### WHAT YOU NEED TO DO
Although the data below contains pictures, please reproduce only its words, exactly.

### DATA BLOCK
________________
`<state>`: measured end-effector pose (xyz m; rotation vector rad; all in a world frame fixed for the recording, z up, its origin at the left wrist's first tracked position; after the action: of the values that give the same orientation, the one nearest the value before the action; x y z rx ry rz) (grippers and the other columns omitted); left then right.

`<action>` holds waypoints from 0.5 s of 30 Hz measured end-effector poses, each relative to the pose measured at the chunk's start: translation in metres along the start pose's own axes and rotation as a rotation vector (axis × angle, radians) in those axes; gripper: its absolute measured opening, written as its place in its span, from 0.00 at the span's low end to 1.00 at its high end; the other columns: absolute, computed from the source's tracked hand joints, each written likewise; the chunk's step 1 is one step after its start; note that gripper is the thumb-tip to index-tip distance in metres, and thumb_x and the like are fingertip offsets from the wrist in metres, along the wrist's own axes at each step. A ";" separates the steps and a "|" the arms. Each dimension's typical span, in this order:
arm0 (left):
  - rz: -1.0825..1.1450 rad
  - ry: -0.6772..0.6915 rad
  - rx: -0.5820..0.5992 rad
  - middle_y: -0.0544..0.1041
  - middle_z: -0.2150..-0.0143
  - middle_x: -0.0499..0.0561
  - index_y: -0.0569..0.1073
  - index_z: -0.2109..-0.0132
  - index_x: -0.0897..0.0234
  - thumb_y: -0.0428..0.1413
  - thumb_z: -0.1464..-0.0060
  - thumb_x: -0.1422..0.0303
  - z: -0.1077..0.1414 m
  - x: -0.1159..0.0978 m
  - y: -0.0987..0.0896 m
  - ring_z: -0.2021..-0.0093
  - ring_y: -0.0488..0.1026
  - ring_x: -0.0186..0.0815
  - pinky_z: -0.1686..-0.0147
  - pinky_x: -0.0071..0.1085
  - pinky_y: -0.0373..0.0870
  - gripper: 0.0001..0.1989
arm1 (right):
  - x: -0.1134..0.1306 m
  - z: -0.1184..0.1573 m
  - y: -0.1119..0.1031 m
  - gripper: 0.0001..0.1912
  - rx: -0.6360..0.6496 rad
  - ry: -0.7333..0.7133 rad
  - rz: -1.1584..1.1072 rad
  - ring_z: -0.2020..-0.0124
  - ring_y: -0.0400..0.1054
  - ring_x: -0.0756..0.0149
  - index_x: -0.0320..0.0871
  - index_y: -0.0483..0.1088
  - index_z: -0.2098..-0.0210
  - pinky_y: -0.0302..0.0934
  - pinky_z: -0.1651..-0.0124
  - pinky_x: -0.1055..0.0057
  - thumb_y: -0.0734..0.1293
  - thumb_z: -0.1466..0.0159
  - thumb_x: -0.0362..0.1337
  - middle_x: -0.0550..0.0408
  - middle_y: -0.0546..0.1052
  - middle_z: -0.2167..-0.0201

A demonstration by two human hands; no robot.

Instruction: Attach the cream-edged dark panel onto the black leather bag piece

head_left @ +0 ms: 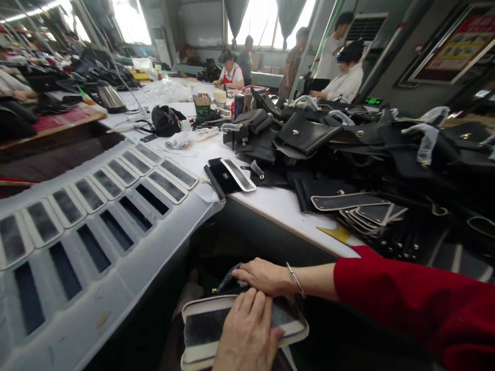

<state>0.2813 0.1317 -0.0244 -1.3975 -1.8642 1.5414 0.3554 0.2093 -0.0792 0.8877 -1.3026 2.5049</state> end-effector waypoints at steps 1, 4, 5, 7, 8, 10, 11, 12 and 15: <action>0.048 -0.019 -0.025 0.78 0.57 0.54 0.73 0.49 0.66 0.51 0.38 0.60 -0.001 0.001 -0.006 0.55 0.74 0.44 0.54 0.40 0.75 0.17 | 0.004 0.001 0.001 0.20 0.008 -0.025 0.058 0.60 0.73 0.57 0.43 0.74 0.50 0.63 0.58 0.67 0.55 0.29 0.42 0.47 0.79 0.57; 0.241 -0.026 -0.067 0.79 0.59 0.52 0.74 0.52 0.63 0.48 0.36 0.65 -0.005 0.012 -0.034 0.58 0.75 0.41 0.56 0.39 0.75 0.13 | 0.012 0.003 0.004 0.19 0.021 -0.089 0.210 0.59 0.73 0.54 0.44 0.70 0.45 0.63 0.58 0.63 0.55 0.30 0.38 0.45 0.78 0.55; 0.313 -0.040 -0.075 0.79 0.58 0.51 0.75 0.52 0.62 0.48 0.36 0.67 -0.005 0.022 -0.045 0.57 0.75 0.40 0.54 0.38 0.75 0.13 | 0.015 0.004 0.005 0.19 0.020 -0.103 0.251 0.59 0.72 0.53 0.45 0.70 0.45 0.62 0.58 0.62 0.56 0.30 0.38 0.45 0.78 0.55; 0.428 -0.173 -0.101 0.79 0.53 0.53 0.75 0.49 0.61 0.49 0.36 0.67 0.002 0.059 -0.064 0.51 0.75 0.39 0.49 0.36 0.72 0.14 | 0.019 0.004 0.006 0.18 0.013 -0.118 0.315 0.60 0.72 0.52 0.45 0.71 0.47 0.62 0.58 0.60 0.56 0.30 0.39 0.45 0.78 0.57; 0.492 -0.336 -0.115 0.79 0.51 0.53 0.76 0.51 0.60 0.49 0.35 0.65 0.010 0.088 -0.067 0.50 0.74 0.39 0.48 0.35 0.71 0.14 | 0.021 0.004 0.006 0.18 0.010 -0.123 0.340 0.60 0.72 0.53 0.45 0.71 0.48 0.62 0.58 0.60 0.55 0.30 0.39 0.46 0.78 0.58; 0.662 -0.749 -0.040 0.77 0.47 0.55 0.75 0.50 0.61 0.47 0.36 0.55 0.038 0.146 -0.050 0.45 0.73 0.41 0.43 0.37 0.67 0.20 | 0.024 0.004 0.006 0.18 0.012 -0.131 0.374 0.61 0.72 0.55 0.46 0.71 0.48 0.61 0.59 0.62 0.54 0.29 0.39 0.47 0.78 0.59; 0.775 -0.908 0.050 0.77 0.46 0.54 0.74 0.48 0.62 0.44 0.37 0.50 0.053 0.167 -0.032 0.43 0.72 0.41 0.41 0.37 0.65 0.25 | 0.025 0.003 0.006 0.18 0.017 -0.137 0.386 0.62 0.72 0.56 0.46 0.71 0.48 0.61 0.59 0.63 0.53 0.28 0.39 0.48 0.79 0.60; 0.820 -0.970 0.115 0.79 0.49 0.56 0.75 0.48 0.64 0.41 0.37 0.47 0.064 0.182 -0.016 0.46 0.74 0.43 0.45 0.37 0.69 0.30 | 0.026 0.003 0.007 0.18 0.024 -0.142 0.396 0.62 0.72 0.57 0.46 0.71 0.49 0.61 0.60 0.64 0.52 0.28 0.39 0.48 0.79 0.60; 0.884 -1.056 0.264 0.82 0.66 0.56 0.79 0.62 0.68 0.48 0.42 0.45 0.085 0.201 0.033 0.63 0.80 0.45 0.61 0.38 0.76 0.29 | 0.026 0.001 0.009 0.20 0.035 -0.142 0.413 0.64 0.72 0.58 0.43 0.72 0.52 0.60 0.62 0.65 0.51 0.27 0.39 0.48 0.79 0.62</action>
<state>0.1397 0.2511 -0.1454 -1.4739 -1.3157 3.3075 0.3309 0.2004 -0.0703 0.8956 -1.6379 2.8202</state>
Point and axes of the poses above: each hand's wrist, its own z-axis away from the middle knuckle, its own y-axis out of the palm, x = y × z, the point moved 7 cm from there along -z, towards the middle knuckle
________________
### SOLUTION TO THIS EXERCISE
`<state>`: measured end-effector pose (xyz m; rotation vector rad; all in a world frame fixed for the recording, z up, its origin at the left wrist's first tracked position; after the action: of the values that give the same orientation, the one nearest the value before the action; x y z rx ry rz) (grippers and the other columns omitted); left then right.

`<action>` holds waypoints from 0.5 s of 30 Hz measured end-effector poses, each relative to the pose measured at the chunk's start: translation in metres along the start pose's own axes and rotation as a rotation vector (axis × angle, radians) in those axes; gripper: its absolute measured opening, written as its place in its span, from 0.00 at the span's low end to 1.00 at its high end; the other columns: absolute, computed from the source's tracked hand joints, each written likewise; the chunk's step 1 is one step after its start; note that gripper is the thumb-tip to index-tip distance in metres, and thumb_x and the like are fingertip offsets from the wrist in metres, along the wrist's own axes at each step. A ";" separates the steps and a "|" the arms. Each dimension's typical span, in this order:
arm0 (left):
  - rz: -1.0825..1.1450 rad
  - ry: -0.6772..0.6915 rad
  - rx: -0.5820..0.5992 rad
  - middle_y: -0.0544..0.1041
  - middle_z: -0.2150..-0.0143
  - middle_x: -0.0499..0.0561
  - index_y: -0.0569..0.1073
  - index_z: -0.2109..-0.0132
  - index_x: -0.0897..0.0234
  - thumb_y: -0.0428..0.1413
  - thumb_z: -0.1464..-0.0060
  - thumb_x: -0.1422..0.0303
  - z: -0.1077..0.1414 m
  - x: -0.1159..0.0978 m
  - y: -0.0987..0.0896 m
  - ring_z: -0.2021..-0.0093
  - ring_y: -0.0488..0.1026
  - ring_x: -0.0186..0.0815
  - pinky_z: -0.1686..-0.0147
  - pinky_x: -0.0071..0.1085
  - pinky_y: -0.0373..0.0870
  - gripper: 0.0001..0.1989
arm1 (right):
  - x: -0.1134..0.1306 m
  - z: -0.1184..0.1573 m
  - y: -0.1119..0.1031 m
  - gripper: 0.0001..0.1912
  - rx: -0.6360..0.6496 rad
  - ry: -0.7333..0.7133 rad
  - rz: -1.1584..1.1072 rad
  - ring_z: -0.2020..-0.0124
  - ring_y: -0.0400..0.1054
  - ring_x: -0.0756..0.0149
  - index_x: -0.0320..0.0871
  - index_y: -0.0483..0.1088
  - index_z: -0.2098..-0.0210
  - pinky_y: -0.0302..0.0934
  - pinky_z: -0.1651..-0.0124
  - pinky_x: -0.1055..0.0057
  - thumb_y: -0.0734..0.1293
  - thumb_z: -0.1466..0.0159
  - thumb_x: -0.0362..0.1337
  - middle_x: -0.0550..0.0408
  - middle_y: -0.0546..0.1052
  - middle_z: -0.2167..-0.0201

A demonstration by two human hands; no robot.

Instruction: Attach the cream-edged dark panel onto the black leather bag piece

head_left @ +0 ms: 

<state>0.2813 0.1317 -0.0244 -1.3975 -1.8642 1.5414 0.3554 0.2093 -0.0792 0.8877 -1.3026 2.5049</state> end-effector waypoints at steps 1, 4, 5, 7, 8, 10, 11, 12 and 15: <action>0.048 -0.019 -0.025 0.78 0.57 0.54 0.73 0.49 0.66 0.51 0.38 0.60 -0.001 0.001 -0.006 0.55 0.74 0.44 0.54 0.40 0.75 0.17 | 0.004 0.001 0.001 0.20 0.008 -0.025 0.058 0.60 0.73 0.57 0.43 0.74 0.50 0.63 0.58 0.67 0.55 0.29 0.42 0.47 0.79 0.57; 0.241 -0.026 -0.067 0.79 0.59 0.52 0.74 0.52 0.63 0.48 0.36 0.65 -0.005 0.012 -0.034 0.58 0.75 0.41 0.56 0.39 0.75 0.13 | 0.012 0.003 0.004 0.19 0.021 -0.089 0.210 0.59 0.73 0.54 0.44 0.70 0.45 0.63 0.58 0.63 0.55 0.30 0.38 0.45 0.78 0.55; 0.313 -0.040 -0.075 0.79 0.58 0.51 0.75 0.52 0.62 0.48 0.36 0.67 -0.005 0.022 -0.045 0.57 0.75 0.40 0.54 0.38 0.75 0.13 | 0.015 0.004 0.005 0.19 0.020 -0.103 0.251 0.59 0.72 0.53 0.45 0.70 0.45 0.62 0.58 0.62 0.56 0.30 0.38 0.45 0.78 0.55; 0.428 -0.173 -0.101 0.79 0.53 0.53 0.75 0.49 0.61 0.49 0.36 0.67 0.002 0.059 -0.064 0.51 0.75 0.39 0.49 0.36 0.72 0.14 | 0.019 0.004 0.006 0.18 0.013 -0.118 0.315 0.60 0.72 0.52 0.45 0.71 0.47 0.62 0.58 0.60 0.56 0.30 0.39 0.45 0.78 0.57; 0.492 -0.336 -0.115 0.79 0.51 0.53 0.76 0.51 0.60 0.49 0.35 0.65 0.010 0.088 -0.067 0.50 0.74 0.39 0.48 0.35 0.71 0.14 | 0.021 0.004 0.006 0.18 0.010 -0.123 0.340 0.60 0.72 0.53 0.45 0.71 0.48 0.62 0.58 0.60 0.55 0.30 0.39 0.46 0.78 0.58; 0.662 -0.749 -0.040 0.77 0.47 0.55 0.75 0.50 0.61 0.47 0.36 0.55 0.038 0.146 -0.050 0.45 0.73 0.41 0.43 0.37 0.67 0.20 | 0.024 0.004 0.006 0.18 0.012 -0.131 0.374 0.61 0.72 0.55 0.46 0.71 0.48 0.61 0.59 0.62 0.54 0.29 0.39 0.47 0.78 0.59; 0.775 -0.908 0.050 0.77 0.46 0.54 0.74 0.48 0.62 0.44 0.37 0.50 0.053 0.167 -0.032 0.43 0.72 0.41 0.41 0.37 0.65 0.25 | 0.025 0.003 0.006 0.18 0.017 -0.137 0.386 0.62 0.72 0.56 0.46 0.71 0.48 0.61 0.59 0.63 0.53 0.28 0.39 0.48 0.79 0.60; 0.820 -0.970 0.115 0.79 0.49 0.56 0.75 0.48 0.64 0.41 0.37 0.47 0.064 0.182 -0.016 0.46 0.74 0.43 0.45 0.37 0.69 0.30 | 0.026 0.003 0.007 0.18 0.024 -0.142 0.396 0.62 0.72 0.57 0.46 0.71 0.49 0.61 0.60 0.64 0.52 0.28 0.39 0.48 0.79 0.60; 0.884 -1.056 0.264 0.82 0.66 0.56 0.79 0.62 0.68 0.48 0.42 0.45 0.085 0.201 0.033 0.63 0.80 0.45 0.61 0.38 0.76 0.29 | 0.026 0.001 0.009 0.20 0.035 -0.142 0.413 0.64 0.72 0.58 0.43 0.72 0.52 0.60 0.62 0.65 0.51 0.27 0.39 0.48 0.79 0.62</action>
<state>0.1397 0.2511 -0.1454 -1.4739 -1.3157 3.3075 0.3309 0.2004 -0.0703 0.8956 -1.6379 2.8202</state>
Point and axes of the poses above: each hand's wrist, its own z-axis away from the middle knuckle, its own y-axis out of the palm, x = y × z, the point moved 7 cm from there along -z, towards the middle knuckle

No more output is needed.